Does this mean that only 10 percent of Oracle customers require continuous availability? Clearly, the answer is no. Rather, many other companies are choosing alternatives to using RAC for continuous availability because the installation and configuration costs of RAC are high. Even after installation, you need to have a DBA or database architect on staff for maintenance and support. These positions are difficult to fill, in addition to being costly. A common alternative is for a company to write its own replicated databases and come up with methods that automatically redirect all transactions from a failed database to a backup, where they can be restarted.
Both OPS and RAC are designed to protect only against instance failure. Should any one instance (or the hardware associated with that instance) fail, Oracle's TAF will take over and then redirect any in-flight transactions to the surviving database. Of course, you can achieve the same objective by using distributed, replicated databases and having customized Web server code to redirect failed transactions.

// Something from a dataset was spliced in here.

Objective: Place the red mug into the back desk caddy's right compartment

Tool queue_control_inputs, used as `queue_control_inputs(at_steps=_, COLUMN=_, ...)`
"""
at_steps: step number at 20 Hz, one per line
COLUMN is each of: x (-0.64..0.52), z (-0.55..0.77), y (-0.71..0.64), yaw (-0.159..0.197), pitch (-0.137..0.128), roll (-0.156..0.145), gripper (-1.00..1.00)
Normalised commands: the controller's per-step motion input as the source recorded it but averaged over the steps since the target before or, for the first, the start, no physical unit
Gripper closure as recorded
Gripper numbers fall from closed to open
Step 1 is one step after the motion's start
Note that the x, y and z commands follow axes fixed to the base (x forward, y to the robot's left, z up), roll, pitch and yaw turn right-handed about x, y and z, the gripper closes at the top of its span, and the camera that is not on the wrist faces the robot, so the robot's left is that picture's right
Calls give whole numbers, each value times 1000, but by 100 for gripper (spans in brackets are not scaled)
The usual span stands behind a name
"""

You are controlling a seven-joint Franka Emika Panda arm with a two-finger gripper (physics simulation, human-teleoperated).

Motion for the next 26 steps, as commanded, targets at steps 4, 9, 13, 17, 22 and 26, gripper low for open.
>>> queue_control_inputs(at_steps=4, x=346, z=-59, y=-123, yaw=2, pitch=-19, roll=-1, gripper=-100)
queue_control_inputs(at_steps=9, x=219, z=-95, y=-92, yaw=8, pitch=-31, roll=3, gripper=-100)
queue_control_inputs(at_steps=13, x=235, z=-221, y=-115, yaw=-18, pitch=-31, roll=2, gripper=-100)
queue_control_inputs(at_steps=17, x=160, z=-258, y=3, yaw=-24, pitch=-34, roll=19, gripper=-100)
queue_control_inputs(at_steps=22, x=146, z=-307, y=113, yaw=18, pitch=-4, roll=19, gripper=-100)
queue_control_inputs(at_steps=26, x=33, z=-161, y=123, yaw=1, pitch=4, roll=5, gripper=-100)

It's important to note that Oracle's TAF tool has serious limitations. The most significant is that Oracle TAF does not support restarting of any Data Manipulation Language (DML) statements, including inserts, updates, and delete. For those customers using Oracle PL/SQL packages, all package states are lost when a database fails, requiring all PL/SQL stored procedures to be restarted from the beginning. The Oracle TAF product also does not support alter session statements, nor does it support global temporary tables failover.
Note in Figure B that you can specify a failover from one of the two Oracle failover modes and that you have a retry parameter.

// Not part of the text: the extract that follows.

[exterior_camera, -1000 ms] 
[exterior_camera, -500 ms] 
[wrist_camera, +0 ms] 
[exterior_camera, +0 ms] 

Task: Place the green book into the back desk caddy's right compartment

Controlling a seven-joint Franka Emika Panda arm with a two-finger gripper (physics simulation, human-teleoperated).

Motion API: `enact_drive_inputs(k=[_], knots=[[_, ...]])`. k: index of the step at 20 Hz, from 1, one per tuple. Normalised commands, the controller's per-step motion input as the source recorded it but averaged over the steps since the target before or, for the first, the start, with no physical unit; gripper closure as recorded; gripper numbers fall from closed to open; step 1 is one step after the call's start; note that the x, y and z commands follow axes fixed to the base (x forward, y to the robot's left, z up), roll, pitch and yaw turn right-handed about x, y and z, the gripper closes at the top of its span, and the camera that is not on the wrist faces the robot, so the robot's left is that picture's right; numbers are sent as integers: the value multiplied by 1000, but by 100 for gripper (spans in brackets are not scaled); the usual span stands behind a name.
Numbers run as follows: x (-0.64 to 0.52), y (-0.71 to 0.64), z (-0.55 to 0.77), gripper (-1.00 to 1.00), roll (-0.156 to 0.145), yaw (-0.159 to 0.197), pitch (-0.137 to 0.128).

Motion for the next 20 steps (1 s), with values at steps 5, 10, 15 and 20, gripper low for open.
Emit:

The fact that the continuously available solution employs a retry parameter is very disturbing to many Oracle database architects because it implies that the failover may not work on the first attempt. Consumers are demanding systems that will automatically and reliably restart any in-flight transactions that might be running during the system failure, and the idea of delayed retries are onerous to anyone counting on continuous availability.
One final limitation: The RAC solution requires downtime in order to upgrade the Oracle software. Oracle is currently working to create a rolling update technology, but for now, you must take down RAC systems when you upgrade.
While RAC addresses the Oracle “ping” problem, it is an expensive solution to implement. Before you shell out the money for RAC, see if you can build in your own replicated databases and use Web servers to direct the failover.